The company is poised for a Label Expansion Opportunity. A supplemental new drug application seeking approval of Auryxia for the treatment of patients with iron deficiency anemia and non-dialysis dependent chronic kidney disease is currently under FDA review.

Currently, there is no FDA approved oral treatment to treat iron deficiency in non-dialysis-dependent chronic kidney disease.

Get the details of the upcoming PDUFA action for Auryxia here: READ MORE.

Copy and paste to your browser may be required to view the report – http://tradersnewssource.com/keryx/.
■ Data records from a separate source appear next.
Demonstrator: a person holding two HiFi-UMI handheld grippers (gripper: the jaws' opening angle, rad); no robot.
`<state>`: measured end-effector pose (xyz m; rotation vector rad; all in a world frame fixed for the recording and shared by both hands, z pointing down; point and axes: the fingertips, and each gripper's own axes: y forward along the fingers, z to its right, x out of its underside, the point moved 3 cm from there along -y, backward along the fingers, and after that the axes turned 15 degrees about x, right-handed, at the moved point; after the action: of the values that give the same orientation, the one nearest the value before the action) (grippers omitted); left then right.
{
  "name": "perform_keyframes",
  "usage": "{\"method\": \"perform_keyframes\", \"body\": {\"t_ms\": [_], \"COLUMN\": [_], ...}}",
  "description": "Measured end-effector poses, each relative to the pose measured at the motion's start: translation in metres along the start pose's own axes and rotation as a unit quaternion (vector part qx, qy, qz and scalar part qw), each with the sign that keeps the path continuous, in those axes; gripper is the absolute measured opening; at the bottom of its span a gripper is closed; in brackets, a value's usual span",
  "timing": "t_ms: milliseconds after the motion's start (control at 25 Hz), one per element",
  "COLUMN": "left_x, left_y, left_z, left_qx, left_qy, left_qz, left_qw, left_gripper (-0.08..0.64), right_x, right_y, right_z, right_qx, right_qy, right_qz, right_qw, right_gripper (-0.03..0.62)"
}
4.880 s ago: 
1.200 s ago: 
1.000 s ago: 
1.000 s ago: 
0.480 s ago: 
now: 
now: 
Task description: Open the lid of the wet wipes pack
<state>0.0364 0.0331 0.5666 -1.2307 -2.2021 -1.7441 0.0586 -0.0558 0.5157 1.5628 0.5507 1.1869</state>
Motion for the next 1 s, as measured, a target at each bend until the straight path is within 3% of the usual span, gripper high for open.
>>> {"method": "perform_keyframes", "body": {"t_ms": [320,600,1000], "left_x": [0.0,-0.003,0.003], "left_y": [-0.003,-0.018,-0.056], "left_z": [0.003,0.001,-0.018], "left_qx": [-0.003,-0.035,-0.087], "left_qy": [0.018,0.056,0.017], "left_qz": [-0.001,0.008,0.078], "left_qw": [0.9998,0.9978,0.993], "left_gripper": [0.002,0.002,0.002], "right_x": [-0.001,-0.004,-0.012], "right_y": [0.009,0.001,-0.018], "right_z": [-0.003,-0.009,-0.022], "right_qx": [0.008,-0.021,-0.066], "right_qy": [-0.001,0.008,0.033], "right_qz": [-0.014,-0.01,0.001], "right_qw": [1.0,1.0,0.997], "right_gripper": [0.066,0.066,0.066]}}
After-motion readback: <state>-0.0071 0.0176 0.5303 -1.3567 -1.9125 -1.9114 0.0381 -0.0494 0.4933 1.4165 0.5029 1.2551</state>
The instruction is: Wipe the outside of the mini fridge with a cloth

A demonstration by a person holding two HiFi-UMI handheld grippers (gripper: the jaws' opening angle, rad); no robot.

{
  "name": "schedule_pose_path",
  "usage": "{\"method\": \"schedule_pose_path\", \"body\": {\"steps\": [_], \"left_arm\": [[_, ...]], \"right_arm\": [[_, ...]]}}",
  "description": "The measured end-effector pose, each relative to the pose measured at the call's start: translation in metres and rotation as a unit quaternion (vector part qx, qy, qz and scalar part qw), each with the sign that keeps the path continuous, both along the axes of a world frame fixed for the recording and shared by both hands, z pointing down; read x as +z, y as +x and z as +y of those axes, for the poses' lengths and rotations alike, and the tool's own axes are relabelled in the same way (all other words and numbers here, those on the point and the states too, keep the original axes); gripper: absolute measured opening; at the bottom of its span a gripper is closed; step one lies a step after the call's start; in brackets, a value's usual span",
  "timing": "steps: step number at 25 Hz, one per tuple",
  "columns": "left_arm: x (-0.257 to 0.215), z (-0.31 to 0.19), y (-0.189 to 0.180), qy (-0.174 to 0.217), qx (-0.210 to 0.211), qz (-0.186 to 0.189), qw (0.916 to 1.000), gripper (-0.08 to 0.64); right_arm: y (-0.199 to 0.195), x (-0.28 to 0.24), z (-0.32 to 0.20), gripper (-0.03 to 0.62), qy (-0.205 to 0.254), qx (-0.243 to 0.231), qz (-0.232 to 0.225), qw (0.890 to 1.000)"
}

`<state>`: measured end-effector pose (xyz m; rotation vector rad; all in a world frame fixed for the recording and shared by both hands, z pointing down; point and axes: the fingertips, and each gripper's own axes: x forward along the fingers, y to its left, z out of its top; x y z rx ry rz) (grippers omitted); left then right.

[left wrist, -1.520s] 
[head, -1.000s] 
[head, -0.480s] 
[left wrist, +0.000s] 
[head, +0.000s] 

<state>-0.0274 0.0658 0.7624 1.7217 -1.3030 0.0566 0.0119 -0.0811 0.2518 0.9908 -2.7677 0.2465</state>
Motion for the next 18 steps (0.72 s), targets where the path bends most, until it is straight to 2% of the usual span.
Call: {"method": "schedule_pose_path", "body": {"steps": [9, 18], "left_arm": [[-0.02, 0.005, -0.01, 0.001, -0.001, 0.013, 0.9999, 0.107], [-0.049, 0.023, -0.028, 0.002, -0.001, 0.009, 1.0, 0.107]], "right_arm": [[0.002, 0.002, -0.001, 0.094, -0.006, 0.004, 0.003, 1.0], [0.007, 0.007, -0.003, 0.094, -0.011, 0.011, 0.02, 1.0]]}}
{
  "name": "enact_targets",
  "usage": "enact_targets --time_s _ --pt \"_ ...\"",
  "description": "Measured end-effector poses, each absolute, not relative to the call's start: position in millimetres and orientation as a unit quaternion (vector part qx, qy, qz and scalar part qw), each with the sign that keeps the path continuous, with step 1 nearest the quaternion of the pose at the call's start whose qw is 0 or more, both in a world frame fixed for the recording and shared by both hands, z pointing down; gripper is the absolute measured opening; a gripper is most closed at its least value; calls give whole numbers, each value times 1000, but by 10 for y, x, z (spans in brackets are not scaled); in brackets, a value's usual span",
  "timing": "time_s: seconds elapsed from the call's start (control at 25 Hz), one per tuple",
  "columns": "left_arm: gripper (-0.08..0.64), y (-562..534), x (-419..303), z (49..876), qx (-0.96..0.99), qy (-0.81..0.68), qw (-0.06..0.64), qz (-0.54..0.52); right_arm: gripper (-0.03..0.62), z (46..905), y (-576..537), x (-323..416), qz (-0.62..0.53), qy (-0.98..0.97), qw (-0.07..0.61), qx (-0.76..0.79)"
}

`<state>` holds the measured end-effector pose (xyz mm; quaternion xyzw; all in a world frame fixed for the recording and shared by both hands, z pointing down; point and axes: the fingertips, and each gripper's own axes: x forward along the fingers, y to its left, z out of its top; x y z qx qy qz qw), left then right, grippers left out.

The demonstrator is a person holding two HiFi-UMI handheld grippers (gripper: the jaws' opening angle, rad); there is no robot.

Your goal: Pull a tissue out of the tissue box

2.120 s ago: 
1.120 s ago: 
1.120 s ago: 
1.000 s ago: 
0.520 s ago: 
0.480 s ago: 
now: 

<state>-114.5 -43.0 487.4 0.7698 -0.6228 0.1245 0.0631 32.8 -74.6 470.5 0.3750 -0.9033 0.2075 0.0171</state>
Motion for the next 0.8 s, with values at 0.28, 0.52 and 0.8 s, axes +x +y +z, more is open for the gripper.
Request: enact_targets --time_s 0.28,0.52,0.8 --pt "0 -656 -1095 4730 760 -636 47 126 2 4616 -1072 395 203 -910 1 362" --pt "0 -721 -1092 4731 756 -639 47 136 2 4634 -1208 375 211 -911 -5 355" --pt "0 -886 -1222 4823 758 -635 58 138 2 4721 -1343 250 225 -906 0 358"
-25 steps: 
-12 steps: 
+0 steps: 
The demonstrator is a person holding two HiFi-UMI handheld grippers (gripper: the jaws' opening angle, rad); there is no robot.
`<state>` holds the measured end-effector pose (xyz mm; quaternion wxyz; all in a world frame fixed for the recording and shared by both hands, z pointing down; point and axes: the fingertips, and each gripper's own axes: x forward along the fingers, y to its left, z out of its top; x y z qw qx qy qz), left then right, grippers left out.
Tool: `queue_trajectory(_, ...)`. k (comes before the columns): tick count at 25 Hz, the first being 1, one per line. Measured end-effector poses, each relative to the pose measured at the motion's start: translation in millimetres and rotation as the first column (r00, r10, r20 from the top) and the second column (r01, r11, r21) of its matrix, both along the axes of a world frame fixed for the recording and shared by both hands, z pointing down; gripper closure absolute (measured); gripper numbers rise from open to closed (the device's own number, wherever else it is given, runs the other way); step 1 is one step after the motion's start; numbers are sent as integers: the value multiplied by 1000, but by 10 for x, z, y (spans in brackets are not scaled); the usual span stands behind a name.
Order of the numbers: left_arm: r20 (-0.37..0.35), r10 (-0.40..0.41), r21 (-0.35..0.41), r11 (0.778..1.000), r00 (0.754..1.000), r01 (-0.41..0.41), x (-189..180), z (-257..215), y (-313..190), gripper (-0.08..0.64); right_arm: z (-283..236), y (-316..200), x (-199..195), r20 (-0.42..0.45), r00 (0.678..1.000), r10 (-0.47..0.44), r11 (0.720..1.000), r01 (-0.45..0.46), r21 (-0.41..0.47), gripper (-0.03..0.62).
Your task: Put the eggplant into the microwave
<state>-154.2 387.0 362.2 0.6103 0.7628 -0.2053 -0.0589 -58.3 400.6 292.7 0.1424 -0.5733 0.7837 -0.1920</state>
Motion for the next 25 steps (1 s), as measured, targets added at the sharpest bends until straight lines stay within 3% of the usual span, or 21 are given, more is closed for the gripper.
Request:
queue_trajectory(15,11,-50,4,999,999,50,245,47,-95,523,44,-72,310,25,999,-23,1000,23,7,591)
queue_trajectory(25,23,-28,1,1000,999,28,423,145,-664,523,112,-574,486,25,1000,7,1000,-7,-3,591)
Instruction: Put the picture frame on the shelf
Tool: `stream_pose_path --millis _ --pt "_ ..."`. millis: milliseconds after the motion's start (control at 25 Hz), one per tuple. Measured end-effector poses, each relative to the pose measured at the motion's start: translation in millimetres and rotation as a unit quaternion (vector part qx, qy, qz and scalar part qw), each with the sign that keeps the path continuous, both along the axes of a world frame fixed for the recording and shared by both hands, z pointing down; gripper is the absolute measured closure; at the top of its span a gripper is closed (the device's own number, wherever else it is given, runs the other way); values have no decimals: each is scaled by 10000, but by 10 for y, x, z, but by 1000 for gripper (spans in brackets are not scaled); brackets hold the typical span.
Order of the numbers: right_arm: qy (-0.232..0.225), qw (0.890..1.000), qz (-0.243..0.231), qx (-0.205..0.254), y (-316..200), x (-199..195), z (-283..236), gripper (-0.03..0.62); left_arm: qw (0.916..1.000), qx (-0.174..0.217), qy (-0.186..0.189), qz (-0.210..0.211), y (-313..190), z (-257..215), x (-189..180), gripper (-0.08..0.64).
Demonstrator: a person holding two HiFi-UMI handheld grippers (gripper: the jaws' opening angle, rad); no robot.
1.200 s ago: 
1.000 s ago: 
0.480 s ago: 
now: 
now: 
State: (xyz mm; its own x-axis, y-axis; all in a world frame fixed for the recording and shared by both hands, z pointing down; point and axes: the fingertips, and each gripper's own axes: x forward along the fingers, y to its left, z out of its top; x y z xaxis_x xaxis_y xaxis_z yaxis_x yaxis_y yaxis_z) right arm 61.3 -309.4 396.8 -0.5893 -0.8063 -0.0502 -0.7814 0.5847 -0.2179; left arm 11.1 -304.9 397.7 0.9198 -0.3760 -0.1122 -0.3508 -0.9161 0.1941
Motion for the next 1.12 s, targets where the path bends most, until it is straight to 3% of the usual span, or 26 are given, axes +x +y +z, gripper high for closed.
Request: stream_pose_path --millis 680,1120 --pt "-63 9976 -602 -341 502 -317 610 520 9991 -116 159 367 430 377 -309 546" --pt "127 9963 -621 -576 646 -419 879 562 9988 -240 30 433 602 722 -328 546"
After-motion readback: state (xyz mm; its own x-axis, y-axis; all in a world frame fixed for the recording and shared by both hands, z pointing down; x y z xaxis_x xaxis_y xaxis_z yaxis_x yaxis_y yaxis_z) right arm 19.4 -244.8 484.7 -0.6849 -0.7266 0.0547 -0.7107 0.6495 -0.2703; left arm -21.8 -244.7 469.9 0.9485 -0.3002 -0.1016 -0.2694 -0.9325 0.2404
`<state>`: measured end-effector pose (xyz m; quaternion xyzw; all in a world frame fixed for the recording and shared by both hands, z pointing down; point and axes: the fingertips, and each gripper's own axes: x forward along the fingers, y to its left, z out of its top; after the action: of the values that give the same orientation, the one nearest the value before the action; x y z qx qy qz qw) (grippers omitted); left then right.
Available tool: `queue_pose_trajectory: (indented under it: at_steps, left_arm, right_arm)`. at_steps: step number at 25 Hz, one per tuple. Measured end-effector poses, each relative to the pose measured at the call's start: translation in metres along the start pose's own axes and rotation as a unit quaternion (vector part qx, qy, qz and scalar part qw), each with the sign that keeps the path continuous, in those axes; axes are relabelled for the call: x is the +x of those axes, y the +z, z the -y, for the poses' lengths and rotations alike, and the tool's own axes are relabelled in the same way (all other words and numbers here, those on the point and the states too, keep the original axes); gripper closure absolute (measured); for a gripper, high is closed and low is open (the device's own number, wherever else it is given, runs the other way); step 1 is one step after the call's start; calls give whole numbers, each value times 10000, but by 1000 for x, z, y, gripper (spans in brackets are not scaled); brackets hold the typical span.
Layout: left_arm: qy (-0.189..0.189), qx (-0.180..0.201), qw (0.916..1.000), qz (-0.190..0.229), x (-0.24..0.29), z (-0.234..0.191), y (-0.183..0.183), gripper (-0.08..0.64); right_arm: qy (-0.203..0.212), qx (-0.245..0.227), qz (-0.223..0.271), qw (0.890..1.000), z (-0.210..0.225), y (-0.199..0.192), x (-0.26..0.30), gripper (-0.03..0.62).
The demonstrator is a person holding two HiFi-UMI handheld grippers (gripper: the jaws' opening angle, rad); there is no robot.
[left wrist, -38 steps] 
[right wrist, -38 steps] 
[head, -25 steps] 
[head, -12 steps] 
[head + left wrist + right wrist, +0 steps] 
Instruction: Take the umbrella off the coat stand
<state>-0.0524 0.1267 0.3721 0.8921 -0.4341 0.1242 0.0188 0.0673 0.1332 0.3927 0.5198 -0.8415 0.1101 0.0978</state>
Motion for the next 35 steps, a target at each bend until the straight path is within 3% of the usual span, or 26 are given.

Auryxia has already presented encouraging results in a pivotal Phase 3 trial where it showed statistically significant differences over placebo for the primary and secondary endpoints and potential FDA approval could help in expanding the addressable market for the drug as it will then be able to cover the NDD market, which consists of patients who are not yet required to be put on dialysis, or the stage which is referred to as End Stage Kidney Disease (ESKD).

Iron deficiency anemia is a severe disease and, today, as many as three out of four people with chronic kidney disease, and iron deficiency anemia, are not being optimally treated with existing iron supplements.

Get the KERX guidance for 2017, the outlook for Auryxia, and financial review here: READ MORE.

Copy and paste to your browser may be required to view the report – http://tradersnewssource.com/keryx/.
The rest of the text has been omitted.